L’autre est tiré du préverbe latin ad-, qui exprime la direction vers, l’approche et le commencement d’une action. On trouve aussi les variantes ac-, ad-, af-, al-, am-, ar-, as-, at-.

On l’a, parmi d’autres, dans accabler, adoucir, affronter, alanguir, amaigrir, arraisonner, assagir, attabler, apeuré, etc.

Corine M. (France)

Le 13 décembre 2018

Courrier des internautes

En cas d’inversion du sujet « il ou elle », faut-il ajouter un « t » euphonique quand le verbe conjugué se termine par une consonne ?

Corine M. (France)

L’Académie répond :

À la 3e personne du singulier, le verbe se termine par une voyelle, a ou e, ou par une consonne ; dans ce dernier cas, cette consonne est un t : il vient, et le veut, il dort ou un d. Il prend, elle vend.

On n’ajoute pas de t euphonique après ces verbes à la forme interrogative, parce que la liaison se fait normalement avec le t et parce que, en position finale devant un mot commençant par une voyelle, d s’assourdit et se prononce comme t : un grand arbre ; que vend-il ?

Eric C. (France)

Le 13 décembre 2018

Courrier des internautes

L’expression être « vent debout » contre telle ou telle chose, est utilisée pour signifier un combat vigoureux.

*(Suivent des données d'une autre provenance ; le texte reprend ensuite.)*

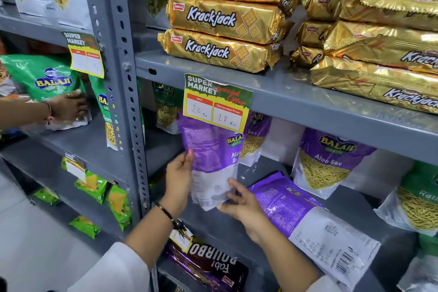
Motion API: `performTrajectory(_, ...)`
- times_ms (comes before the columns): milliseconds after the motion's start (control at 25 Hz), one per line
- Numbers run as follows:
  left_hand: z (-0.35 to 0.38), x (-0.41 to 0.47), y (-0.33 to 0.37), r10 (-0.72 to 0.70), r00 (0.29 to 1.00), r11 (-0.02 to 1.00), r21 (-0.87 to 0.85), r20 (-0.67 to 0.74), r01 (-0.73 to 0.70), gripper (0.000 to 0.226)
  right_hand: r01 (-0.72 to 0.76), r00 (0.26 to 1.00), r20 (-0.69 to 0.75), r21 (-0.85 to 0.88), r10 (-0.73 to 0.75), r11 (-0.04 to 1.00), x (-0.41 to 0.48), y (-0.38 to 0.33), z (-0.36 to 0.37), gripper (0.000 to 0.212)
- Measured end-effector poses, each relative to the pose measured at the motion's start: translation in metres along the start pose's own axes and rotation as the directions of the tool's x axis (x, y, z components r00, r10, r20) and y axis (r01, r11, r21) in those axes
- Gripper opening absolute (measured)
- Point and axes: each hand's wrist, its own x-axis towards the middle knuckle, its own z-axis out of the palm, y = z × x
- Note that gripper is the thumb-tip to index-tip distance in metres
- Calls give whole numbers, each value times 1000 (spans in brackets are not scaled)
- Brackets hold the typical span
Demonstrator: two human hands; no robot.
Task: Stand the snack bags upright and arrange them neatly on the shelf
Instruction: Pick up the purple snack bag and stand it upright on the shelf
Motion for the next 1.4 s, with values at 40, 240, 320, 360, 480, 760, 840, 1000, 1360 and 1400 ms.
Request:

Or c’est un terme marin (une allure, au même titre que près, largue, vent arrière,...) qui signifie qu’un voilier est exactement face au vent, et ne peut donc plus avancer. Si l’on reste dans l’esprit marin, se battre contre les éléments se traduirait par le fait de remonter en tirant des bords, pour justement combattre les éléments. Comment peut-on expliquer que ce terme marin, qui signifie être à la merci des éléments, ne plus avancer (voire reculer) puisse aujourd’hui être utilisé dans un sens tout autre ?

Eric C. (France)

L’Académie répond :

Cette expression, comme de nombreuses autres, est passée de la langue de la marine à la langue courante. On emploie être vent debout contre quand on réunit toutes ses forces pour faire échouer un projet, comme le vent semble réunir les siennes contre l’avancée du bateau.